Save for a few biographical tidbits, very little is known about the life of Anna Maria Garthwaite (1690-1763), the daughter of a clergyman who left home in 1726 to live with her widowed sister. In 1728 the pair moved to the Spitalfields district in London, where Anna Maria would work as a freelance artist, creating over 1,000 watercolors throughout the course of her career, which she sold directly to the local master silkweavers. Many of those designs have been preserved at the Victoria and Albert Museum, and some even include technical instructions, date, and to whom the design was sold.

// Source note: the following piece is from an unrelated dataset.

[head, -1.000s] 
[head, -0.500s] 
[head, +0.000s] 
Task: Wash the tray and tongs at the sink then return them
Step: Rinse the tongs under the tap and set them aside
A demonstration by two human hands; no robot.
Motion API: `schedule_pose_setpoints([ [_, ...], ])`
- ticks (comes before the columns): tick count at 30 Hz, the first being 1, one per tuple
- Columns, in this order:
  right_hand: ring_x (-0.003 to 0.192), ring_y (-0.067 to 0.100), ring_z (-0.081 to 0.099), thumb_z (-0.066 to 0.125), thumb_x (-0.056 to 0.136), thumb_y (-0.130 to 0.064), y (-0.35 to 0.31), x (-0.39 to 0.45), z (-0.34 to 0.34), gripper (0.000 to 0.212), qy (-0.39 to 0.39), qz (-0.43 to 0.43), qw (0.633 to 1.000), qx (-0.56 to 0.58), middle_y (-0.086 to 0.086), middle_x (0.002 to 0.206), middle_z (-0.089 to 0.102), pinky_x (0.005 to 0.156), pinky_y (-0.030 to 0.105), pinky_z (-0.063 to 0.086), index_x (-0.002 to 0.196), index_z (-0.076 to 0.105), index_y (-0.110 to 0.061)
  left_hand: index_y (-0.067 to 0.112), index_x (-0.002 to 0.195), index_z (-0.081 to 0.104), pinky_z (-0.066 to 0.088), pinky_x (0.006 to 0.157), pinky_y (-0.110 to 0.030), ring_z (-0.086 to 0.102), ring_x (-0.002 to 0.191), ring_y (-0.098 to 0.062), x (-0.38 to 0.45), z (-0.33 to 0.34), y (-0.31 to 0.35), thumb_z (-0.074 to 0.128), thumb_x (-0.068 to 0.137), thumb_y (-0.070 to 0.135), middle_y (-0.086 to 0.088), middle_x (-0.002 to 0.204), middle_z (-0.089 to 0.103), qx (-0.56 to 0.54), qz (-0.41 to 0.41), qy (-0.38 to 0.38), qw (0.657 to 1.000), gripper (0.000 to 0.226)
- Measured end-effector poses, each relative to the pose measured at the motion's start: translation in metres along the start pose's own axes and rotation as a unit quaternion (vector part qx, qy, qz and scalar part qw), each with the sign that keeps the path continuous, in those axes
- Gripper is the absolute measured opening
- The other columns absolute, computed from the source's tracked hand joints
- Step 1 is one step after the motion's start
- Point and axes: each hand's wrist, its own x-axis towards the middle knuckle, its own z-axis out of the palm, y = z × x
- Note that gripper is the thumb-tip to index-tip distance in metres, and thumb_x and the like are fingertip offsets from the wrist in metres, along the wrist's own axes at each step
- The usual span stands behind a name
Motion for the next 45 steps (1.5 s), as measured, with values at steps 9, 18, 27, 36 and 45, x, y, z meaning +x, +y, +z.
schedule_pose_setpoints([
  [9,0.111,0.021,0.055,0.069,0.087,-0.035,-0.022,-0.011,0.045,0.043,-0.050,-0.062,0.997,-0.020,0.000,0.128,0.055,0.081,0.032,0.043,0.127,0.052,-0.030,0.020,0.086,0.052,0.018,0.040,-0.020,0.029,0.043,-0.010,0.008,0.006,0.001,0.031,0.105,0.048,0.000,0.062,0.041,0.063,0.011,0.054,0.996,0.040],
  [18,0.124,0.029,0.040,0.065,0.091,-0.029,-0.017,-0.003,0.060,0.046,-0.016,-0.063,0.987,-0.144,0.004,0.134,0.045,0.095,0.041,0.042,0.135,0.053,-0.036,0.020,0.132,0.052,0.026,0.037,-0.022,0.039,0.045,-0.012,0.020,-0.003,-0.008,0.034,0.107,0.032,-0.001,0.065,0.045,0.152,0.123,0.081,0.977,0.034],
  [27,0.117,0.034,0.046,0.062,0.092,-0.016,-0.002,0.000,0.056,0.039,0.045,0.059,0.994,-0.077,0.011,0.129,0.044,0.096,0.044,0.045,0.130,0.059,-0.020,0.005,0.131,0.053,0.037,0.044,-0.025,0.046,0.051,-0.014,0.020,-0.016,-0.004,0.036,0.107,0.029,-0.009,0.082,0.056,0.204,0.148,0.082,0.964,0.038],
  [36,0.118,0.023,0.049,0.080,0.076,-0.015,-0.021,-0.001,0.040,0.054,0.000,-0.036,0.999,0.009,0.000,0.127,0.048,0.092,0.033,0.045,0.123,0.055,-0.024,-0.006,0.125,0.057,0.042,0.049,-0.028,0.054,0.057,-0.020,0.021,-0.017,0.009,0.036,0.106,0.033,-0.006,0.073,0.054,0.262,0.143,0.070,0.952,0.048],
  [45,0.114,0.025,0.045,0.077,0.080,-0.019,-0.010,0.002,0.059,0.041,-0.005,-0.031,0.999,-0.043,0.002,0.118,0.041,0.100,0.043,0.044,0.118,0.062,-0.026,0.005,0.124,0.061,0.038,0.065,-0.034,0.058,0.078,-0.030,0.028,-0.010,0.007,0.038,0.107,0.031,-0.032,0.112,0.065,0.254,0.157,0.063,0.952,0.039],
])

It is not known how Anna Maria developed her artistic skills, although there is early evidence of her abilities in a papercut that can be found at the V&A.
However, there is a great disconnect between a papercut done by a teenager and a sophisticated understanding of how silk weaving could translate a design on paper. It is nothing short of intriguing that a spinster with no formal artistic education could not only penetrate England’s silk weaving industry, but be a major influence on textile production.

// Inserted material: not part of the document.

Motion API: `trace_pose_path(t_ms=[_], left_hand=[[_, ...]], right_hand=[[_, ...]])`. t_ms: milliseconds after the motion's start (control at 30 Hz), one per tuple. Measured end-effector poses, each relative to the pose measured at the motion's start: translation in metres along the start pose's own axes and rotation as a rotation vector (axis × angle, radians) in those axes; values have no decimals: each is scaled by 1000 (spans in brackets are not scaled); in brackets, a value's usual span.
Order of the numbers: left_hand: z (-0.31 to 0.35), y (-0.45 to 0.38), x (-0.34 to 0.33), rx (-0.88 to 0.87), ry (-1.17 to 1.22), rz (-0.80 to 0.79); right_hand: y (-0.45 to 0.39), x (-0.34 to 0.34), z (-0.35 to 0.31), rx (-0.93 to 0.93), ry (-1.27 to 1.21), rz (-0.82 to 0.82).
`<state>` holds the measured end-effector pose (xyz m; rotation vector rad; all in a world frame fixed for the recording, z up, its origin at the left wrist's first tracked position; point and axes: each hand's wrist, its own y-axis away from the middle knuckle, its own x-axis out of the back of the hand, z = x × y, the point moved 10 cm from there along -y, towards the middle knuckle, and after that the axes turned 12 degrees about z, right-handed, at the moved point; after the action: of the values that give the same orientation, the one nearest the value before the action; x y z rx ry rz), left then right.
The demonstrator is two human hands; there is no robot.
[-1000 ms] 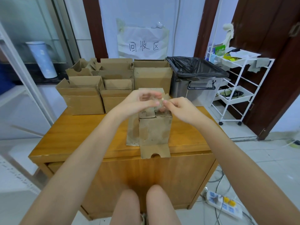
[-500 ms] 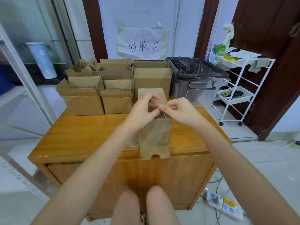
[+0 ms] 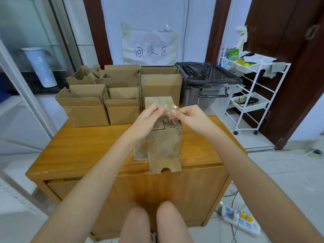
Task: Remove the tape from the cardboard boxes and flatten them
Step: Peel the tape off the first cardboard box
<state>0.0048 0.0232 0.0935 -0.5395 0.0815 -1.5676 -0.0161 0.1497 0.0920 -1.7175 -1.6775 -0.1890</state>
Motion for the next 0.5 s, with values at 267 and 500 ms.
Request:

Anna Maria created watercolors, which were sold to the weavers, who would transfer the designs to the loom. While the V&A houses over 800 of Anna Maria’s watercolors, there are a handful of surviving garments and textiles that can be matched to her designs.
We at FIT are lucky to have a dress made from textile of Anna Maria’s design right here in the Museum’s collection:
These garments and fragments of textiles are testaments to Anna Maria’s role in the evolution of the British silk textile industry, and the hundreds of watercolors she produced, including technical notes, are testaments to her savvy business acumen. At a time when French silks were in vogue, but Parliament prohibited their use in England, Anna Maria riffed off of French designs and followed the Rococo aesthetic with an added English flair. When Parliament prohibited anything other than British textiles to the Colonies, Anna Maria’s designs became highly sought after, as fashionable American women demanded only the latest in design. The fact that garments made from her fabrics were cut and altered to fit new bodies and reflect new silhouettes in fashion reflect the value placed on the figured silks attributed to her design.